An analysis of the group of 159 hydroelectric plants showed a strong downward trend in HDI performance during installation of the plants, because of significant impacts from the installation and operation of construction sites. “In general, the indicators improved in both groups of municipalities, but grew less in the group closest to the construction sites, which would be the municipalities flooded at the end of the start-up period,” notes Moretto. In the case of the water complex of Pelotas-Uruguai, on the border between Rio Grande do Sul and Santa Catarina states, for example, it was possible to single out the municipalities where the power houses of the four hydroelectric plants were located; they stood out in some indicators, such as higher GDP growth compared to other municipalities. This is probably associated with the same economic dynamics that plant construction implants into the local community. In these municipalities, employment opportunities grow, but only during construction, employing several hundred workers. Opportunities decline after the plant goes into operation, which involves not more than 20 people in some cases.

Fieldwork
A specific analysis of the impact of financial compensation to flooded municipalities revealed no statistical correlation between the funds received and improvement in the 256 HDI variables; this is a strong indication that the funds are not being properly used by local governments to implement their development agendas.

“We can now say that hydroelectric plants do not lead to the local development envisaged in official planning documents, but we still can not establish exactly what the cause-and-effect relationship is between the plants and each of the variables,” says Moretto. Therefore, fieldwork is needed. Beginning in April 2016, a partnership between USP and the University of Florida plans to perform an exhaustive case study in three regions where hydroelectric plants are currently in operation and at one plant under construction in the state of Rondônia, in addition to the river basins of Teles Pires, in Mato Grosso State, and the Tapajós River in Pará State. The project will involve about 15 researchers, has not yet been formalized, but is already in progress.

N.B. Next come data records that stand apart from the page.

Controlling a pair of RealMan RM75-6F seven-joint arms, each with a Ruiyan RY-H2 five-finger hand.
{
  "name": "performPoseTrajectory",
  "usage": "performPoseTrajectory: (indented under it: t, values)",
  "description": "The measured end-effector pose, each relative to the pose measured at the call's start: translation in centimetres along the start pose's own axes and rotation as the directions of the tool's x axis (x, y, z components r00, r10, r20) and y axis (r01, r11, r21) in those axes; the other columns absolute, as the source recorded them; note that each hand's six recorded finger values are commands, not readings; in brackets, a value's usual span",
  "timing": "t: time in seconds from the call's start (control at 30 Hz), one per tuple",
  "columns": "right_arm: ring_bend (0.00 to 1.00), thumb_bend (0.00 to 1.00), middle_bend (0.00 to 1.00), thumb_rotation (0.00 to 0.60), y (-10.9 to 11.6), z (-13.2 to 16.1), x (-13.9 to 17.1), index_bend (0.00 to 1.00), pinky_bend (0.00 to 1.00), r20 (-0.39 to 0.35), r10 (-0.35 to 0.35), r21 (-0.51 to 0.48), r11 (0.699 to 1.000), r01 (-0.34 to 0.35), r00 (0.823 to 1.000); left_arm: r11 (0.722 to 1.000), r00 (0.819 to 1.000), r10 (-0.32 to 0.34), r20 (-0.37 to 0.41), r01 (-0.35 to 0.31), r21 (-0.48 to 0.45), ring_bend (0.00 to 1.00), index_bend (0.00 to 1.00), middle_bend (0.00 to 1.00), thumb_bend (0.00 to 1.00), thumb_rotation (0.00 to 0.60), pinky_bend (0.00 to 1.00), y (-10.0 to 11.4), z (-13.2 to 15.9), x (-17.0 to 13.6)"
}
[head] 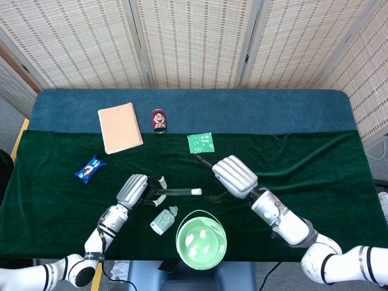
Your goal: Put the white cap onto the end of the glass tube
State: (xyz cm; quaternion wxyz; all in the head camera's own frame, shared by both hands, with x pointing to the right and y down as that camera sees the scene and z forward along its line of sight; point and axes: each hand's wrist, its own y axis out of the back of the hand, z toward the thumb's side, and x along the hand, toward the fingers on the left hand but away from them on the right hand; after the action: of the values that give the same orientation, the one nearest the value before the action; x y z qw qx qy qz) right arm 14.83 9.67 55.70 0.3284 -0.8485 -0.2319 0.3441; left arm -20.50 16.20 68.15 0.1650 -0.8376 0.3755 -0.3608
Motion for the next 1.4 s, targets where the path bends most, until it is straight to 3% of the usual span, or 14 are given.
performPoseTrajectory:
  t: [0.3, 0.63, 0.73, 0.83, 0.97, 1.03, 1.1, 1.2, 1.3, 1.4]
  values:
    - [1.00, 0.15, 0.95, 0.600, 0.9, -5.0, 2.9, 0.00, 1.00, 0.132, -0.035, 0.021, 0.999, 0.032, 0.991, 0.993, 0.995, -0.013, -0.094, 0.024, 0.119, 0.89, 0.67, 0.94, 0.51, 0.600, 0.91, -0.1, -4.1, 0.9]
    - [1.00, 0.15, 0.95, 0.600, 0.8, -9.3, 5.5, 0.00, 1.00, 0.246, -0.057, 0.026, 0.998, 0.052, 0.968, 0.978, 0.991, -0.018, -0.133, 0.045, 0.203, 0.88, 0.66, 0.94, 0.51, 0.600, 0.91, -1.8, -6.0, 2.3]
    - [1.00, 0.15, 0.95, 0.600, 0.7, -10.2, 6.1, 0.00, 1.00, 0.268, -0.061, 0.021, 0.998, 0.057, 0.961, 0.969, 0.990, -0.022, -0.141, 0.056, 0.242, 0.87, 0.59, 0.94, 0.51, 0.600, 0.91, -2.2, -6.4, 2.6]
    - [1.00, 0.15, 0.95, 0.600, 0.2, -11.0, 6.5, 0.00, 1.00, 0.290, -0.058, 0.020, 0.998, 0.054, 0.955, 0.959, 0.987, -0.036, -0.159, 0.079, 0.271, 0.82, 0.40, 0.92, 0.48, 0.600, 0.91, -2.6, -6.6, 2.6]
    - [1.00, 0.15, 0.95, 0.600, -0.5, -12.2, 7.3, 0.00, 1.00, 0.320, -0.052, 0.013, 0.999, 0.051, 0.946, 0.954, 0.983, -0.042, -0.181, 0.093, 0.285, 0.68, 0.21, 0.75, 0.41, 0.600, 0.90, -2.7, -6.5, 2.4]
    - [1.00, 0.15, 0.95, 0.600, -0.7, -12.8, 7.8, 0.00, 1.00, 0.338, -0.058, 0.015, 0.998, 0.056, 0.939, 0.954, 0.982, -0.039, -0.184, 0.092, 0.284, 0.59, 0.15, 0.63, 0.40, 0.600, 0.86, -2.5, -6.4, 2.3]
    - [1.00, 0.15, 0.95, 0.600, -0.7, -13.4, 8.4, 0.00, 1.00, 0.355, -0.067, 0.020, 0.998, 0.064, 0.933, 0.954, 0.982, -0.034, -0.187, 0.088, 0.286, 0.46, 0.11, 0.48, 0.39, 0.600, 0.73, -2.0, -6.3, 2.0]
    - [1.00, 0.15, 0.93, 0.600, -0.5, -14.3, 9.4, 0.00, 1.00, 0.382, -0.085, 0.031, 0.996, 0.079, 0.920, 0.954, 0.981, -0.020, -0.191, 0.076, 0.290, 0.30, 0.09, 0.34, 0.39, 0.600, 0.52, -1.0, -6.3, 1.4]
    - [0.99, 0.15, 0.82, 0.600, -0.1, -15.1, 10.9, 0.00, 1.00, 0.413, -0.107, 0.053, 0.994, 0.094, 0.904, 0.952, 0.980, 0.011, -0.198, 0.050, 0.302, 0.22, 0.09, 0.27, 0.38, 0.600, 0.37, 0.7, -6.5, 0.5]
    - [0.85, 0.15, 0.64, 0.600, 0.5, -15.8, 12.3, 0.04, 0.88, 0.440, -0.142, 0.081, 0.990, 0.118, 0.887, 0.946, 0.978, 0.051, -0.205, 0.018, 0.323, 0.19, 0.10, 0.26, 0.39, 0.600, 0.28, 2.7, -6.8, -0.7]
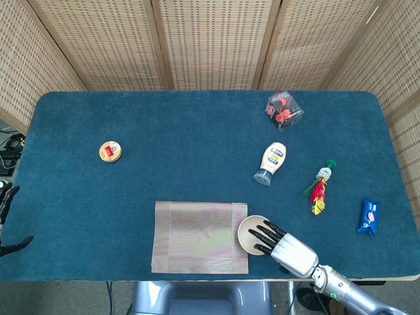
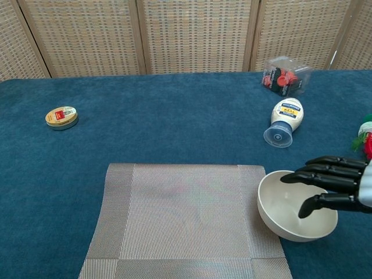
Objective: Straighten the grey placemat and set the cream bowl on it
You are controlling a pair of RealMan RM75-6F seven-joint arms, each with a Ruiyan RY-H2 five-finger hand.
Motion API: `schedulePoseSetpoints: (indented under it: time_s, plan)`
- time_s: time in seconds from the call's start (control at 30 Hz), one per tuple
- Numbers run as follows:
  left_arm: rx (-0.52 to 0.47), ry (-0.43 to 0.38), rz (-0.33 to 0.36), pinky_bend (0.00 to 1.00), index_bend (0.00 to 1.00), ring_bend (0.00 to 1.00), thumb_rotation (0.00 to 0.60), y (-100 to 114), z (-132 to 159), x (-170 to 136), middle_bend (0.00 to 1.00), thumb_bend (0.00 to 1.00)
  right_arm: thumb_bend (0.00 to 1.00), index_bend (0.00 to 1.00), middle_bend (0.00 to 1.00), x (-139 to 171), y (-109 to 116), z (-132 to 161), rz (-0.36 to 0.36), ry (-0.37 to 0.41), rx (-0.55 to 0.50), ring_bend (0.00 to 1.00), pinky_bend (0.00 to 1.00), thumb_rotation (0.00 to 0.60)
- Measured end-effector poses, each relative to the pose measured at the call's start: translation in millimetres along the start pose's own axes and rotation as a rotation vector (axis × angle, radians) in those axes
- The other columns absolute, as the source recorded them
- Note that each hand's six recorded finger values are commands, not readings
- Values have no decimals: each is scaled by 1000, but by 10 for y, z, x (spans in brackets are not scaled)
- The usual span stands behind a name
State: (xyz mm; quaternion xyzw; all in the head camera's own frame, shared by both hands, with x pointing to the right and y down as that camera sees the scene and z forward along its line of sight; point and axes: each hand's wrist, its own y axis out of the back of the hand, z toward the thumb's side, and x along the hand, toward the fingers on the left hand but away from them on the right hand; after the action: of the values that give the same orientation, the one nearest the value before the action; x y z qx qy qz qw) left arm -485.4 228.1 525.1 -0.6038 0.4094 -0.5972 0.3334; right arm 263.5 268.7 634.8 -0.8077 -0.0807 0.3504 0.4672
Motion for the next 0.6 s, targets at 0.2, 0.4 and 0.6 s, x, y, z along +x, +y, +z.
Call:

Daniel Rondinelli Roquetti, an environmental manager, for his master’s thesis under the guidance of Moretto, made some on-site observations; he studied the socio-ecological impacts of the construction of the Barra Grande plant, which is part of the complex studied by Carina Sernaglia Gomes between Santa Catarina and Rio Grande do Sul states. He found that construction of the plants in the municipalities of the region caused, “a social transformation associated with illegal markets,” in addition to an increase in crime and in the incidence of sexually transmitted diseases. Simone Athayde, of the Latin American Studies Center at the University of Florida (USA), found even worse effects on the indigenous peoples of the regions affected by hydroelectric plants on the Xingu River, for example, including the Belo Monte complex in the state of Pará. “The negative impacts even affect these peoples’ environmental knowledge system and there is no compensation for that; it is incalculable from a monetary point-of-view,” says Athayde.

Athayde and Moretto are not opposed to hydroelectric plants as the main option for Brazilian governments to generate power. “There is no doubt that they contribute to Brazilian economic development, but there is no evidence that they benefit the regions in which they are built,” says Moretto. He supposes that the official talking points want to make the historical association that has always existed between dams and the development of local communities. “But the benefit of hydroelectric plants is not the same as for other types of dams, the purpose of which is irrigation or to supply public water in the immediate area, for example; in Brazil, the purpose of these plants is to generate electricity for regions outside the local area.”

Project
Development performance of Brazilian municipalities affected by hydroelectric plants (nº 2013/14111-9); Grant mechanism Regular Research Grant; Principal Investigator Evandro Mateus Moretto (IEE-USP); Investment R$35,466.16.